■ **PROBLEM STATEMENT**
Could you print each line of the material below exactly?

%%

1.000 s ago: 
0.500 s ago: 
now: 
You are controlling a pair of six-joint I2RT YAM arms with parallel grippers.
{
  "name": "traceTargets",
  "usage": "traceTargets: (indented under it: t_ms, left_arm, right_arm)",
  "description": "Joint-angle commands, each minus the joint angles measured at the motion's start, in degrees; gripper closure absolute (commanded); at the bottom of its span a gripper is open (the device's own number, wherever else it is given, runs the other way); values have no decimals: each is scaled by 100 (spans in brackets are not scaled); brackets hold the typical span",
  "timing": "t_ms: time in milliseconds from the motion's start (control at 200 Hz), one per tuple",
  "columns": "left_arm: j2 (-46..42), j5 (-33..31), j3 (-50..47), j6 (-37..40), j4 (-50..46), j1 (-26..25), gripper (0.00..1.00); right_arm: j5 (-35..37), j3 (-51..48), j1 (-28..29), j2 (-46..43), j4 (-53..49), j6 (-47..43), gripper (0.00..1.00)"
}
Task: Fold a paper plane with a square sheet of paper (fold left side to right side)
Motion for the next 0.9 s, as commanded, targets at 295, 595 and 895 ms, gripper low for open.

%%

■ **PROBLEM SOLUTION**
1.000 s ago: 
0.500 s ago: 
now: 
You are controlling a pair of six-joint I2RT YAM arms with parallel grippers.
{
  "name": "traceTargets",
  "usage": "traceTargets: (indented under it: t_ms, left_arm, right_arm)",
  "description": "Joint-angle commands, each minus the joint angles measured at the motion's start, in degrees; gripper closure absolute (commanded); at the bottom of its span a gripper is open (the device's own number, wherever else it is given, runs the other way); values have no decimals: each is scaled by 100 (spans in brackets are not scaled); brackets hold the typical span",
  "timing": "t_ms: time in milliseconds from the motion's start (control at 200 Hz), one per tuple",
  "columns": "left_arm: j2 (-46..42), j5 (-33..31), j3 (-50..47), j6 (-37..40), j4 (-50..46), j1 (-26..25), gripper (0.00..1.00); right_arm: j5 (-35..37), j3 (-51..48), j1 (-28..29), j2 (-46..43), j4 (-53..49), j6 (-47..43), gripper (0.00..1.00)"
}
Task: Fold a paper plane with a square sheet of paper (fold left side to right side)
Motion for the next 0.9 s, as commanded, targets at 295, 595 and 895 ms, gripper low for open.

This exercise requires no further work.